—Vous n'ignorez pas, monsieur le curé, qui a acheté la maison Colivaut?
—Certes non!
—Qui habitera la maison Colivaut, aussitôt le décès de la vieille dame; qui tient essentiellement à la belle terrasse, aux ombrages?
—Je comprends, dit le prêtre, un ami du docteur Troufleau, monsieur Nadaud.
—Mieux que cela: une amie!… Madame Nad…!
M. le curé toussa, se moucha bruyamment, battit l'air de la main, entre la jeune fille et moi, comme pour créer une cloison, afin que je n'entendisse point. Je taillais profondément mes encoches. Mon occupation et mon âge faisaient entre eux et moi une séparation suffisante.
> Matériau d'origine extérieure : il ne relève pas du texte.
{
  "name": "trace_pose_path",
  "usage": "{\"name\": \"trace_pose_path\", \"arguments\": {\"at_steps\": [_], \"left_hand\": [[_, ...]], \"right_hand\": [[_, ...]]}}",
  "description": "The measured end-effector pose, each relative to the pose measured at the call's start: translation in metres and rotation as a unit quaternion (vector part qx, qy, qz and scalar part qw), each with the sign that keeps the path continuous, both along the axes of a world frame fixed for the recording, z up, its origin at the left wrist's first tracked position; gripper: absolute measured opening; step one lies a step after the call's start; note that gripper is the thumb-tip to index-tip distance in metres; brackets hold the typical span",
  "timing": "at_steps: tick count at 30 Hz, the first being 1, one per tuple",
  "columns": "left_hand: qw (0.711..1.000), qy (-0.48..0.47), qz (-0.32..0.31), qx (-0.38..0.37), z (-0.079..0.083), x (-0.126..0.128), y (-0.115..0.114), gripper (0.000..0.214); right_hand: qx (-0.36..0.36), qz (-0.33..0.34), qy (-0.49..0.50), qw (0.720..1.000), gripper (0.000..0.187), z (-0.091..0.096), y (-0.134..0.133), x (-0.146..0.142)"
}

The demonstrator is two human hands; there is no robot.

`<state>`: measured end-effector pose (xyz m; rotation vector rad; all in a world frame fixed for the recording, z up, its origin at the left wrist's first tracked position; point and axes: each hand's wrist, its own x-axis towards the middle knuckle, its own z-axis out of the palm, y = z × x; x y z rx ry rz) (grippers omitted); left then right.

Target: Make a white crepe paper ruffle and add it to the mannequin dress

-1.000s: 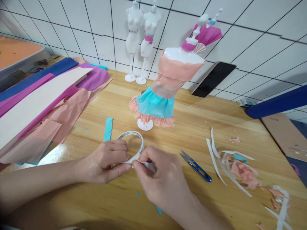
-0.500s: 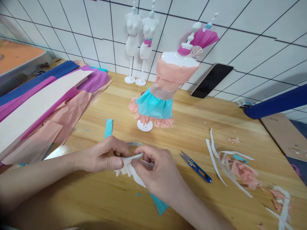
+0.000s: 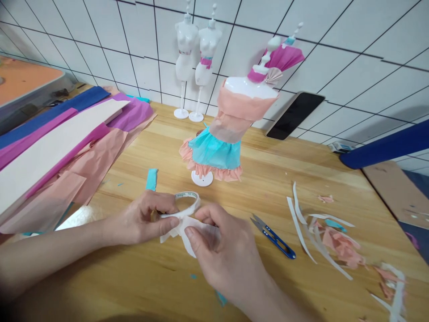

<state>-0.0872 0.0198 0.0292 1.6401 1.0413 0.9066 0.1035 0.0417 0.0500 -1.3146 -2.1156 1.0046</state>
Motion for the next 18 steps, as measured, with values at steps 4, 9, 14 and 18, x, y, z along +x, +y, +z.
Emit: {"name": "trace_pose_path", "arguments": {"at_steps": [4, 9, 14, 18], "left_hand": [[0.999, 0.028, 0.0, 0.021, -0.002, -0.001, -0.001, 0.023], [0.993, -0.026, -0.069, -0.098, -0.005, -0.006, 0.002, 0.029], [0.967, -0.087, -0.129, -0.2, -0.007, -0.01, 0.005, 0.034], [0.972, -0.072, -0.127, -0.186, -0.009, -0.009, 0.005, 0.034]], "right_hand": [[-0.056, -0.002, -0.012, 0.998, 0.015, -0.001, 0.004, -0.001], [-0.077, 0.013, 0.0, 0.997, 0.017, 0.005, 0.01, 0.0], [-0.079, 0.061, -0.009, 0.995, 0.015, 0.008, 0.017, 0.005], [-0.024, 0.105, -0.034, 0.994, 0.016, 0.006, 0.019, 0.008]]}}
Puis le curé prit la défense du docteur Troufleau, qui, pour être malheureusement imprégné de principes matérialistes, n'en demeurait pas moins un fort honnête garçon, plein de valeur. Il avait connu ses parents, de simples cultivateurs d'un canton voisin qui avaient jeûné vingt ans pour permettre à leur fils de s'élever au-dessus de leur condition. Loin d'être un «mirliflore» ou un libertin capable de sacrifier l'honneur d'une femme à son plaisir, le docteur avait des sentiments si honnêtes que…
—Que…? dit Marguerite.
—Que, ma foi! je n'hésiterais pas à le recommander à la jeune fille que j'estime le plus.